Nel corso dell'intervista il professor Trovato ha anche focalizzato l'attenzione sul concetto stesso di "grano antico", precisando che:

“Si parla di quei grani che sarebbero rimasti originali, senza subire interventi di selezione da parte dell’uomo. Questa è chiaramente una fantasia, perchè tutte le specie viventi, e più ancora i vegetali, sono in continua evoluzione genetica. Inoltre, antico non vuol dire gran che, e neanche è una garanzia di salubrità o di qualità”

 

Le farine non raffinate, ad un'analisi chimico-fisica, denotano caratteristiche di qualità superiori: quali sono le migliori?

“Più che altro è giusto riferirsi alle farine integrali, che, in maniera ottimale, dovrebbero essere macinate a pietra: questo è il sistema più antico, tuttora in applicazione solo in piccoli molini a macina e con apparecchiature rudimentali, opera per schiacciamento e di conseguenza la cariosside viene frantumata tutta assieme e i diversi componenti che si mescolano nella farina vengono poi separati mediante setacci, specie la crusca, che comunque rimane in notevole quantità. Con i sistemi moderni la separazione avviene nel corso stesso della molitura con procedimenti industriali che sono severamente controllati da  norme anche internazionali”

 

I grani siciliani sono una risorsa da valorizzare: come si può far passare il messaggio in maniera convincente, dal punto di vista medico?

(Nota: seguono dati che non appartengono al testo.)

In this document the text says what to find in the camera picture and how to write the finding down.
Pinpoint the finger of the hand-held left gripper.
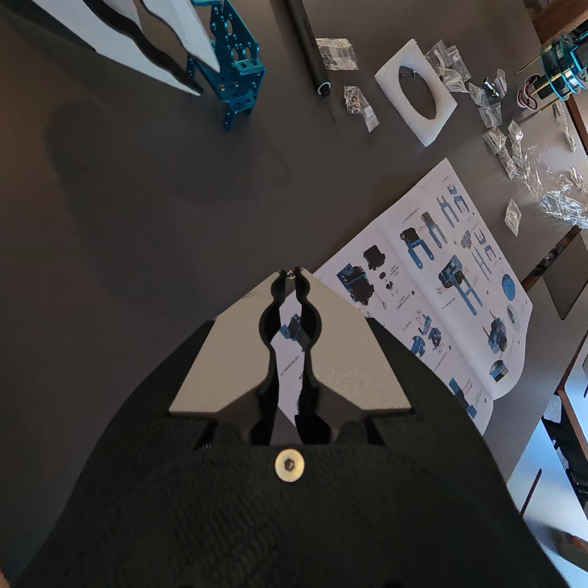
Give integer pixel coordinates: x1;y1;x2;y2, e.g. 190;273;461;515
140;0;221;74
32;0;205;97

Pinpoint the cluster of small clear bags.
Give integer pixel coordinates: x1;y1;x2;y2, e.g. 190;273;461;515
425;39;577;237

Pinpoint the clear bag of screws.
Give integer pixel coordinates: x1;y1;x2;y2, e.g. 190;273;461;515
344;85;380;132
316;38;359;71

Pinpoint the black electric screwdriver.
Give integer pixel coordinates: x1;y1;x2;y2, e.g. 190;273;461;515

“Bisognerebbe impostare, avviare e completare in maniera articolata studi scientifici, clinici, sull’uomo, e su modelli animali validi. Questo è bene possibile ma non è stato fatto. Proprio per niente. Richiede tempo, pochi anni, un minimo di risorse e molta competenza e credito scientifico internazionale. Il che vuol dire riuscire a pubblicare sulle migliori riviste del settore medico. Non c’è spazio per l’improvvisazione. L’altra via è quella di un marketing che cerca di muoversi in analogia, o al seguito, di altri produttori “salutistici”. Temo che sia una competizione perdente in partenza. Infine c’è la via strettamente gastronomica, che richiede esperienze e credibilità, sul modello del sostegno dei vini siciliani, specie new-entries, e degli oli specie toscani-liguri, della Costiera Sorrentina o del Garda, o meglio dei top francesi e persino spagnoli. Dovrebbe funzionare”.